Zeiss · 28mm f/2 · Contax/Yashica
Carl Zeiss Distagon T* 28mm f/2 (C/Y)
They call this one the Hollywood Distagon, and the name is earned, not marketing. Its optical formula is adapted from a Zeiss cinematography lens, and when fast 35mm cine glass was scarce, LA cinematographers had these 28s converted to cine-mod mounts and put them on motion-picture cameras. The bokeh reinforced the nickname later. The starting point was the cine pedigree.
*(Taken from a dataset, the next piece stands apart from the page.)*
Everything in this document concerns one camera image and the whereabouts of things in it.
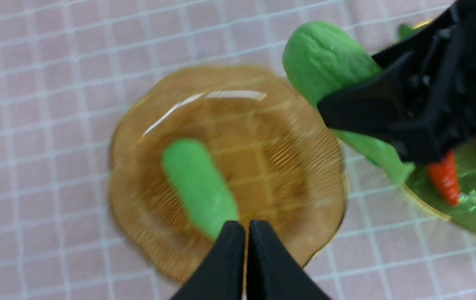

Distagon is the Zeiss name for a retrofocus wide, the design that pushes the rear element forward so an SLR mirror has room to swing under it. Retrofocus 28s usually pay for that geometry with mushy corners and field curvature, and wide open this lens is no exception. The corners trail the center at f/2 and the plane of focus carries a gentle curve. Stop down to f/5.6 and the frame evens out edge to edge, with the high microcontrast the T* multicoating is built for. The color leans warm, shifted toward red, with a touch of glow wide open. Some of that warmth comes from the thorium-bearing glass in the formula, which yellows as it ages. Backlight it and the flare control is the giveaway that this is Zeiss glass and not a bargain wide; veiling haze stays low with the sun near the frame.
Wide open is where people actually buy it. At f/2 a 28 gives you environmental portraits and interiors in available light, with subject separation a slower 28mm f/2.8 simply cannot produce. The out-of-focus rendering behind a near subject stays soft and gently rounded instead of jittery. This is a documentary and reportage lens first, a landscape lens second once you stop it down, and it has a real following among interior and street shooters who want one fast wide they can trust in dim light.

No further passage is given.